The House Energy and Commerce Committee (Chaired by Rep. Henry Waxman (D., CA) and the subcommittee on oversight and investigations (Chaired by Bart Stupak D., Mich.) have this week released a series of documents that indicate that BP, a company whose corporate culture values profitability over safety and risk management, engaged in egregious corner cutting that resulted in the worst offshore oil spill in US history. According to the documents released, BP repeatedly cut corners in getting the well operational to speed up the process saving several days and reduce costs so that they could get the well operational. The Deepwater Horizon rig was the second rig to attempt to drill this well the first had been damaged in a Hurricane in late 2009. Transocean charged BP approximately $500,000 per day to lease the Deepwater Horizon rig, plus contractors' fees. BP planned that drilling the well to take 51 days and cost approximately $96 million; however, the drilling had run over 94 days by April 20, 20 10, the day of the blowout.
Very literally, time was money. Behind schedule and over budget, BP had made a series of decisions to save time and money which resulted in the explosion. According to the Energy and Commerce Report: BP ignored recommendations by Halliburton for 21 “centralizers” to stabilize the well before cementing and went with 6 to save the 10 or more hours it would have taken to install them. In choosing the final pipe for the well, BP opted for “long string” running from the Gulf floor to the well bottom instead of the more expensive and safer design. The safer design would have provided more barriers to prevent the flow of natural gas up the well wall and potentially prevented the explosion, but would have cost up to $10 million more. BP decided not to test the integrity of the cement using a 12-hour procedure known as the “cement bond log.” This decision was made despite the presence of the team from Schlumberger on the rig to perform the test. BP sent the team home. BP also failed to fully circulate the drilling mud which would have helped detect any methane gas pockets. This procedure would have taken 12 hours. Finally, BP did not deploy the casing hanger lockdown sleeve that would have prevented the seal from being blown out from below.

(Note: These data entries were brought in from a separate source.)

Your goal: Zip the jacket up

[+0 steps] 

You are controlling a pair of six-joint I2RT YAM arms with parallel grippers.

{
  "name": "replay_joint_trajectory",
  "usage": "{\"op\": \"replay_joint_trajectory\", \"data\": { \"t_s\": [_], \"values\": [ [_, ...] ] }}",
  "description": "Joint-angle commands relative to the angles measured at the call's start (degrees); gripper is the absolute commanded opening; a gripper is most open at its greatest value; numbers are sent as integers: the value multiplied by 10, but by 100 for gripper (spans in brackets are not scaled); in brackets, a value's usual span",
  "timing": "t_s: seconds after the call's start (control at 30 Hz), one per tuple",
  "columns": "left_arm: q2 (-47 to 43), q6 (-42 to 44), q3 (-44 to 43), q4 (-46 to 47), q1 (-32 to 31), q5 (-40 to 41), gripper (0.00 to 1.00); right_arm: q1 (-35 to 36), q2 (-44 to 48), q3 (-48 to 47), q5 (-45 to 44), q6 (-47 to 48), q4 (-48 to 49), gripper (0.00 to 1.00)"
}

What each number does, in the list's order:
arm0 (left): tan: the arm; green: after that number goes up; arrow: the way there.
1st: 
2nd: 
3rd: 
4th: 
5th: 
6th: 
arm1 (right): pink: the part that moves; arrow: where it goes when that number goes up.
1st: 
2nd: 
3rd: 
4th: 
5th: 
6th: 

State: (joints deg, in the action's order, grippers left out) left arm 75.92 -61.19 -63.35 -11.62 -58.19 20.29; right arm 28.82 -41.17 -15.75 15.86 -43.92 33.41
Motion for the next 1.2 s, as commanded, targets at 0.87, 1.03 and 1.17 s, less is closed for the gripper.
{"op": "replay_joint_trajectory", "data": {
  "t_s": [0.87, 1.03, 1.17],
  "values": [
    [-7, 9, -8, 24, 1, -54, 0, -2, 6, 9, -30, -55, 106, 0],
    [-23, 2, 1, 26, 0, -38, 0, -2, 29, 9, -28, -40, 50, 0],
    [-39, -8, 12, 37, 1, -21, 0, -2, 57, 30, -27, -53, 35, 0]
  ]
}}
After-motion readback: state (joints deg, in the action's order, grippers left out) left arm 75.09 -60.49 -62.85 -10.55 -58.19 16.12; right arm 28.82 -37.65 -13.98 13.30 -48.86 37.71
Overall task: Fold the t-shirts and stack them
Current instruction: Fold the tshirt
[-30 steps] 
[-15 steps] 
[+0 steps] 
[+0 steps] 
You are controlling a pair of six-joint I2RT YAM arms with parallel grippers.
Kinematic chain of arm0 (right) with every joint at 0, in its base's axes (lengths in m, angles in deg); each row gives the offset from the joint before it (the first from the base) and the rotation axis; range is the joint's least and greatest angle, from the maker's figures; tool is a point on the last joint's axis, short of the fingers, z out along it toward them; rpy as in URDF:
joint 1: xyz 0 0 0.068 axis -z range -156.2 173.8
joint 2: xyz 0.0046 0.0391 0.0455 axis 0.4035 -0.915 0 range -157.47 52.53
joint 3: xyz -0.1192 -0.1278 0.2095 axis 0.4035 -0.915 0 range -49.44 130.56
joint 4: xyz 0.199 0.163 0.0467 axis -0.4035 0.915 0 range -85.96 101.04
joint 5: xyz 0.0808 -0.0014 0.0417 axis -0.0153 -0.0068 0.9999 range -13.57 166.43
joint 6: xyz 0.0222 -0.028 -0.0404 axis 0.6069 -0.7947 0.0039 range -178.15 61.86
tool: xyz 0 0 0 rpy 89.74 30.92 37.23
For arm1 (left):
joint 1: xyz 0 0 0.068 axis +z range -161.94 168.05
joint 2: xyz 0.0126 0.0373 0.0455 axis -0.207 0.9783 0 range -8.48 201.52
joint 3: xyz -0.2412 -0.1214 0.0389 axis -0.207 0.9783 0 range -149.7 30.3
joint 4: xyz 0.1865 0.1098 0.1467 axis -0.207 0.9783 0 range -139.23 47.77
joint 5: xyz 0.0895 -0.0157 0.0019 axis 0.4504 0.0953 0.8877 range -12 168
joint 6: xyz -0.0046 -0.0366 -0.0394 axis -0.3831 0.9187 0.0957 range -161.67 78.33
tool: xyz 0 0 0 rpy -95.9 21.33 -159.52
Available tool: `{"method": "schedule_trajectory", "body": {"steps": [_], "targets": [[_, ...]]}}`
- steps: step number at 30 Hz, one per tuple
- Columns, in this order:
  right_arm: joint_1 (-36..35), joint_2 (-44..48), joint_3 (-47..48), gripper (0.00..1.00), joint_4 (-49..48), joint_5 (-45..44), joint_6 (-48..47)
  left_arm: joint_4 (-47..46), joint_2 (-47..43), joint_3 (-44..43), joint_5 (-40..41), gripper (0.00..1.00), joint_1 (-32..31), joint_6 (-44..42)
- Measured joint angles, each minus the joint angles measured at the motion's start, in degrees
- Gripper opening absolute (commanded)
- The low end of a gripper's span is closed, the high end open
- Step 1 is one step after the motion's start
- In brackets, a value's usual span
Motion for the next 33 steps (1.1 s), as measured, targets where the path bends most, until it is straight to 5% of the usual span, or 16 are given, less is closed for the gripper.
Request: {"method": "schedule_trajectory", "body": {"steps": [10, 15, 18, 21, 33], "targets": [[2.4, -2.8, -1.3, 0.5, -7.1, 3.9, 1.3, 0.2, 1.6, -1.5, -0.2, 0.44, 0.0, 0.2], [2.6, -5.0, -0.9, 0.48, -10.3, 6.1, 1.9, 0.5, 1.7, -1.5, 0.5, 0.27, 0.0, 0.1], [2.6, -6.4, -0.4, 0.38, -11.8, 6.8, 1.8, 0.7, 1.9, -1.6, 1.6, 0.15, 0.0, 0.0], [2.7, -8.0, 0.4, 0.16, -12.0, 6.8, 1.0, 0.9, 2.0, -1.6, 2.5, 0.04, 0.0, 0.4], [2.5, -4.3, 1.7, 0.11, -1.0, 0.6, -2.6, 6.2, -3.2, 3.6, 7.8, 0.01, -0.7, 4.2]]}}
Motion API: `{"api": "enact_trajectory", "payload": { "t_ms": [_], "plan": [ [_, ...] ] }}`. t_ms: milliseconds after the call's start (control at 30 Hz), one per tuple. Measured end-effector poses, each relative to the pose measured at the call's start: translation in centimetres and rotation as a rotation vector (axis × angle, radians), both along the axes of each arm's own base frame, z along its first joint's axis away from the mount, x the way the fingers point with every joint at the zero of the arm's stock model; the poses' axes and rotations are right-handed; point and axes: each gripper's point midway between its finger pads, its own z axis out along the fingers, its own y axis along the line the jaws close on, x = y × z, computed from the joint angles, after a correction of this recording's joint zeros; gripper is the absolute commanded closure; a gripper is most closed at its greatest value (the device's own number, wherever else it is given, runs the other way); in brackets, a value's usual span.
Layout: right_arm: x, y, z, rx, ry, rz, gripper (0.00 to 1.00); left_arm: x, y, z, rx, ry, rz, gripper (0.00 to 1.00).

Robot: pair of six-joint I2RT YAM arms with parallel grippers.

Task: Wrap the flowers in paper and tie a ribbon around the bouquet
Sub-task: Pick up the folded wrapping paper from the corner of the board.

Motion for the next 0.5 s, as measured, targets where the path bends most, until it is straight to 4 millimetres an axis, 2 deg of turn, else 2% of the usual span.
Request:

I have two points to make here. The first is why there were no inspectors to ensure that the design of the well was according to best practices and that the well was installed according to design. BP should never have had the leeway to make these decisions. When I installed solar panels on my home that tie into the electric grid, the Chief Electrical Inspector ensured that the design would work and met the building electrical code and that the project was installed as designed. Charles Jackson, the Chief Electric Inspector, became my hero when his thoroughness and insistence on following the approved plans protected me and made sure I ended up with a properly functioning system. I do not understand why the Minerals Management Service of the Federal Land Management Bureau can not be as effective an inspector and regulator as my local Building Development Division.
The second point is that BP has a demonstrated history of sacrificing safety for profits and should be required to pay for all damages. If you will recall the 2005 Texas refinery explosion, “The Report of the BP U.S. Refineries Safety Panel Review,” concluded that BP had a "corporate blind spot" when it came to safety. The report noted that employees were often poorly trained in the safety procedures required to prevent major incidents, while managers were sometimes too focused on increasing production to meet profits expectations. Executives failed to instill a culture where this "process safety" was paramount and instead created a corporate culture focused primarily on maximizing profits. This sounds very much like what happened with the Deepwater Horizon explosion. While I think that BP should be required to pay for the cleanup and all damages, I object to using political pressure rather than the rule of law and the courts to obtain a $20 billion settlement account. The government is engaging in political theatre instead of ensuring that regulators are able to ensure best practices are used in design and that wells are installed as designed.